I have clients who are passionate about Capri, so in March this year I was persuaded to go. My mission was to find the ultimate villa, which means directly opposite the Farglioni rocks, with their famed nymph grottos, and also for the house to have direct access to the sea.
I have never been particularly drawn to super-glamourous Capri. When I think of Capri, I think of Richard Burton and Elizabeth Taylor, but I also think of vast fleets of super boats and too much jewelry. I am allergic to boats, especially smart ones, I am very messy and I always feel nervous about spilling something and don’t like feeling trapped.
I arrive in Naples and am sad to leave the ‘Oscar Wilde’s last days’ vibe, I love the mixture of faded beauty and chaos. An hour later, we pull in at the Marina Grande and I am met by a fully liveried porter, straight out of the ‘Grand Budapest Hotel’, bursting with excitement. “Welcome to Capri, Miss Annabel!” he says, bowing deeply, “the season officially started yesterday”, he says with pride and relief, as if the island has just woken up like ‘Sleeping Beauty’ coming out of her deep spell. The porter is in his element as he jokes with locals, dispatches my luggage and off we sweep in a convertible taxi. All the taxis in Capri are convertible, it must be a law, and all the drivers are handsome, it sets the tone. At a certain point, though, we can go no further and this is the most important thing to know about Capri, there are steps, hundreds of steps, to every villa and hotel on the island. As there is no alternative one just has to succumb, because if one lay down in the street and protested “I just can’t walk another inch”, I don’t think the islanders would be very interested and in fact they would probably step right over you, so ‘damsel in distress’ isn’t a strategy that will work.

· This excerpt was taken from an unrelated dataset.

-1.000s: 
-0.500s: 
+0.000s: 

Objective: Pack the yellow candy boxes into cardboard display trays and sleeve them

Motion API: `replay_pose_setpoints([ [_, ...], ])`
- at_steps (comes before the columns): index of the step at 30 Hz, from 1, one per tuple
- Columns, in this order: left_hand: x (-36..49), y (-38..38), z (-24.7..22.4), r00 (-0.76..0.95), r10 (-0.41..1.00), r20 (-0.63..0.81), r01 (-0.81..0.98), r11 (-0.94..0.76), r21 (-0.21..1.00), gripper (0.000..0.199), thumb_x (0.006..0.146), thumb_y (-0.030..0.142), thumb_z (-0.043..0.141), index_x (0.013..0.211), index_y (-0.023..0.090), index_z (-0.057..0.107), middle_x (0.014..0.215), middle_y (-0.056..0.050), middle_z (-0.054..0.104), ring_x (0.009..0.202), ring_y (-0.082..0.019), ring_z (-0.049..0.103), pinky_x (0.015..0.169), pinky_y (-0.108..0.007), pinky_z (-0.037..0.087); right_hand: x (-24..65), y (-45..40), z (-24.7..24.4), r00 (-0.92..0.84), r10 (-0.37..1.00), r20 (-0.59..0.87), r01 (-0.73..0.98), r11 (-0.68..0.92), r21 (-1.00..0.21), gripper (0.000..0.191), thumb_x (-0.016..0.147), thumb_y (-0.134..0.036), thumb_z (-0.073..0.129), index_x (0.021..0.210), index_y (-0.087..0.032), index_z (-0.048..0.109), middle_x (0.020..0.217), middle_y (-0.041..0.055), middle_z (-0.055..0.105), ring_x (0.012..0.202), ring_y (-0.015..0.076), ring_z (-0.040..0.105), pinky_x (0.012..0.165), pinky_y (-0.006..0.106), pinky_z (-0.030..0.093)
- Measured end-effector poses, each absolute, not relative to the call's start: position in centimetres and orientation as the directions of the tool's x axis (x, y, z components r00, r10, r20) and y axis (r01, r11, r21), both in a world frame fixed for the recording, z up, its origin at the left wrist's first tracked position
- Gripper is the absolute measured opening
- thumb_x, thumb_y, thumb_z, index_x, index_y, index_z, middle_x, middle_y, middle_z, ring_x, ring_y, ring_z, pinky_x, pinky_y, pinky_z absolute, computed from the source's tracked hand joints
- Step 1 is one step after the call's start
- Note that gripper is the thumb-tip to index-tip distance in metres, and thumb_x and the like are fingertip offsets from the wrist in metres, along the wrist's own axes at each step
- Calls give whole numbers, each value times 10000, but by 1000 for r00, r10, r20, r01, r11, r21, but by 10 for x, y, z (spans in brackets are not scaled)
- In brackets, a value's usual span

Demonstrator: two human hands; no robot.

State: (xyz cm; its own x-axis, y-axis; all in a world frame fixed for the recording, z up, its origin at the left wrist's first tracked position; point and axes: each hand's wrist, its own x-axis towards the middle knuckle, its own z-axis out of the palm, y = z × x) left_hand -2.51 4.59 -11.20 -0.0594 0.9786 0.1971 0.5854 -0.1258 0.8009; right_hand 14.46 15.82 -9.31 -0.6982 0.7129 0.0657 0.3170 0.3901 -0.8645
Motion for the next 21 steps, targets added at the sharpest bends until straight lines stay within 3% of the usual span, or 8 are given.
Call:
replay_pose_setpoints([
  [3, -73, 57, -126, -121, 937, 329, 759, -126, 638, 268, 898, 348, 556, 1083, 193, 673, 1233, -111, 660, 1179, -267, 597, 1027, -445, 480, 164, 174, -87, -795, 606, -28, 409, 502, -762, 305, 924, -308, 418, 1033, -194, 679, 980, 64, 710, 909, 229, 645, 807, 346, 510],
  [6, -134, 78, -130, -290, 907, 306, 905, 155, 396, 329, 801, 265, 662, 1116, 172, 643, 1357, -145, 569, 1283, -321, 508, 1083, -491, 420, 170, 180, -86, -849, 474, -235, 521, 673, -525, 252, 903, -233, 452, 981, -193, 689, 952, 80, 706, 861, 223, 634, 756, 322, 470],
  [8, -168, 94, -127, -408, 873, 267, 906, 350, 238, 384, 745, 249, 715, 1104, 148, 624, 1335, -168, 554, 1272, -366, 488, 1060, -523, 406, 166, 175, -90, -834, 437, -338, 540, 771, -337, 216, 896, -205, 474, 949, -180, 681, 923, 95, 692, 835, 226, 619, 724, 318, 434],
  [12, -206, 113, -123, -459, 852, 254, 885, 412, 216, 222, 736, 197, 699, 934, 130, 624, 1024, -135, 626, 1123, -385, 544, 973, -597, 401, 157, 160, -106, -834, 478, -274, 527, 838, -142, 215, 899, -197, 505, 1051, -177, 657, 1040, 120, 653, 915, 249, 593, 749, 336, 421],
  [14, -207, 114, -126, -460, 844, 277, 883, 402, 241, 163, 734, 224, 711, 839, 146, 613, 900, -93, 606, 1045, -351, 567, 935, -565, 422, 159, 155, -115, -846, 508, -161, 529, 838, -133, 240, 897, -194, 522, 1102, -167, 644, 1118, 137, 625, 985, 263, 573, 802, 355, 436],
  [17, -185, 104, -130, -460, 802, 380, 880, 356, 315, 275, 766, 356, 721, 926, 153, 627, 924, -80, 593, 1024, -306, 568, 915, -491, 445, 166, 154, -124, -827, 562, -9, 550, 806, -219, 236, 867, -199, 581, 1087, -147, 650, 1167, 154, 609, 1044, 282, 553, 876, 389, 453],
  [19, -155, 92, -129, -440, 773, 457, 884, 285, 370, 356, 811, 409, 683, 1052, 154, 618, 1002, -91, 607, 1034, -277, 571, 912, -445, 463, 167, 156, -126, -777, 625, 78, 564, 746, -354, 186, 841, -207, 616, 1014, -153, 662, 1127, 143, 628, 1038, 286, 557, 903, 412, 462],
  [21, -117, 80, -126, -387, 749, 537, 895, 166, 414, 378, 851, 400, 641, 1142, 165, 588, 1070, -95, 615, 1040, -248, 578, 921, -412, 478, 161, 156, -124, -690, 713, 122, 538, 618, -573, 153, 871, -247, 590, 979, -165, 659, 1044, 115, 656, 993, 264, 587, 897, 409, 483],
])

The native people of Capri, those who are not involved in making visitors’ lives better, seem fairly indifferent, proud and quite closed by nature. Rumour has it that Roman Abramovitch wanted to buy the most spectacular castle on the island, but his offer was firmly refused. Outsiders are tolerated, one feels. The island, initially a pleasure dome for the Emperor Tiberius, acquired its initial cosmopolitan feel through the numerous artists and writers that lived on the island in the 19th century, and the echo of past glamour has never left.